Table 1 Patient characteristics, treatment details, and visual outcome
Figure 1
figure 1

Acuity tested with Glasgow Acuity Cards: 0.0 equates to 6/6 and 1.0 equates to 6/60. Therefore, the upward trend towards 0.0 indicates an improvement in visual acuity.


Amblyopia remains an important preventable cause of visual impairment.6, 7 Previous attempts have been made to find alternative therapeutic modalities for amblyopia,8, 9, 10, 11 but none of these have supplanted occlusion. However, noncompliance with occlusion therapy can be problematic and this is well documented.2, 3 Our results have shown evidence of rapid improvements in the vision of five of the six children following only minimal treatment (4.4 h mean total treatment), possibly due to the dynamic nature of the I-BiT™ stimuli. However, the pattern of response appears to be different in each child. Poor presenting visual acuity would appear not to be a barrier to treatment with this system.

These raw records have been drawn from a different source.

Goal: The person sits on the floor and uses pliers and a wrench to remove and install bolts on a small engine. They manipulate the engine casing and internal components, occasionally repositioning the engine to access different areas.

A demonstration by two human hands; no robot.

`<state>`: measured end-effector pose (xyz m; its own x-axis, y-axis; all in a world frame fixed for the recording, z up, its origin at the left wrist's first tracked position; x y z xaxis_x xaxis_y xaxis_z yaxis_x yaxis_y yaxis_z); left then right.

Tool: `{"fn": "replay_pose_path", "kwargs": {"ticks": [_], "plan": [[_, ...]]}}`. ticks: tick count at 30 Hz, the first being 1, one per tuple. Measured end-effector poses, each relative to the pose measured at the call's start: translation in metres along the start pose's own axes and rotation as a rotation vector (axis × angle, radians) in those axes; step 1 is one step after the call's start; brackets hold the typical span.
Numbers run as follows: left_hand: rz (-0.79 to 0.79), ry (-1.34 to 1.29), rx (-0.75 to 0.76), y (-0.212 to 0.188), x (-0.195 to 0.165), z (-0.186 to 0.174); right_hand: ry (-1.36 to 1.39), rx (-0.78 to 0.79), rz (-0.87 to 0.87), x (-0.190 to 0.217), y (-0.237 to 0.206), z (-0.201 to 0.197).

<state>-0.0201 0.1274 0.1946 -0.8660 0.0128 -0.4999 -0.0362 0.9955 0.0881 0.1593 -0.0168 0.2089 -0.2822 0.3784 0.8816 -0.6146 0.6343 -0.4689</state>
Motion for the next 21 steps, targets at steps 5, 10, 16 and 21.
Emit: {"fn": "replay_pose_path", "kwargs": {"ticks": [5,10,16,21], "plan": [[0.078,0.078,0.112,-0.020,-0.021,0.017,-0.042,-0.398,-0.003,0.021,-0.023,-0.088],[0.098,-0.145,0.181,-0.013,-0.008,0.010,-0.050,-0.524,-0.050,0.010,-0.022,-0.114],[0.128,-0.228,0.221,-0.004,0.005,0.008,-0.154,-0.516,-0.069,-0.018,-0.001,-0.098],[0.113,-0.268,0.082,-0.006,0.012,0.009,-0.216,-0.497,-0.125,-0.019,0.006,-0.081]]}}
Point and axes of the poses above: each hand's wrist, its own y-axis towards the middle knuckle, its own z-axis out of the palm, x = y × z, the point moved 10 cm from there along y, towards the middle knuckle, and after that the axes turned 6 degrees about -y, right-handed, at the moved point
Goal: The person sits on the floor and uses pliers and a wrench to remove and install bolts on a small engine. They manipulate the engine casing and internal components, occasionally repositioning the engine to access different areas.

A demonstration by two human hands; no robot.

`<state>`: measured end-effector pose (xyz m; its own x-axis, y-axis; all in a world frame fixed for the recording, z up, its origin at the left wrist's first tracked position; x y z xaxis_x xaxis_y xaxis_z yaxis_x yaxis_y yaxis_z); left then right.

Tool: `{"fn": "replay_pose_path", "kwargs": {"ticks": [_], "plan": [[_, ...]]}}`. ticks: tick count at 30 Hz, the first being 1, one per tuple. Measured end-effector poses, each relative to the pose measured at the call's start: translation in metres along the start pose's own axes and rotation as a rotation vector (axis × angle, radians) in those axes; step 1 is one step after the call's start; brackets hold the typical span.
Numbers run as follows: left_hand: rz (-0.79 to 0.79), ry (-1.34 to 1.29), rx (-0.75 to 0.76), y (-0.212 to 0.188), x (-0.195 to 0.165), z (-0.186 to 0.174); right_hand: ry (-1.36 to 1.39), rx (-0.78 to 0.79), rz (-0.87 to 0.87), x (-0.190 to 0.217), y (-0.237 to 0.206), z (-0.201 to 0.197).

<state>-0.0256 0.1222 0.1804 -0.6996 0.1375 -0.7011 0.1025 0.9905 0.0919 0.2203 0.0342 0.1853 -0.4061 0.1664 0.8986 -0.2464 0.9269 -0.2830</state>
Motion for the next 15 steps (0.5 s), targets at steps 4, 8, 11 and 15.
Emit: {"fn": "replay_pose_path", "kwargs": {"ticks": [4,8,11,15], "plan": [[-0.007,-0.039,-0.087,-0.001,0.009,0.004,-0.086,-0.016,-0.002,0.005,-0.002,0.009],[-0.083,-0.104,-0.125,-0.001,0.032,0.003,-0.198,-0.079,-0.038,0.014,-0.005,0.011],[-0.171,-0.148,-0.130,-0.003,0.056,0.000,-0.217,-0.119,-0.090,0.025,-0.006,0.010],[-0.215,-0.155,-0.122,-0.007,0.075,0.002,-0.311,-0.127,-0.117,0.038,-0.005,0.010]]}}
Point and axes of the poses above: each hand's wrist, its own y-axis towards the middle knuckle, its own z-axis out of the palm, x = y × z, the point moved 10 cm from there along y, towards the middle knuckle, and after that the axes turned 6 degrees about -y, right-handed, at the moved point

This is a significant finding as older children, with dense amblyopia, are notoriously challenging to treat with traditional occlusion therapy and are frequently noncompliant. Follow-up in our series has now been up to 22 months. In two children, the vision has remained stable, in two children the vision has improved (one with the use of atropine) and in one the vision has reduced, but not to pretreatment level. Although this preliminary study involves very small numbers, we can demonstrate a positive response to this new treatment modality. The authors are aware that case study results may not generalise to the wider population and these early results must be treated cautiously. Further studies will include a trial of the response of children who have not previously received treatment, consisting of equal numbers of males and females; and assessment of older children in whom occlusion was unsuccessful. These trials will also have a different treatment clinician to the orthoptist assessing the visual acuity. Following on from these studies will be a placebo-controlled trial, as yet the discussion continues on what constitutes a placebo treatment.

This is an exciting new development, which is fun and interactive for children. The VR-based I-BiT™ system, with further development, is a step towards a more ideal, rapid, acceptable, and binocular therapy for amblyopia. Further studies are needed to determine the contribution of our I-BiT™ system in the treatment of amblyopia.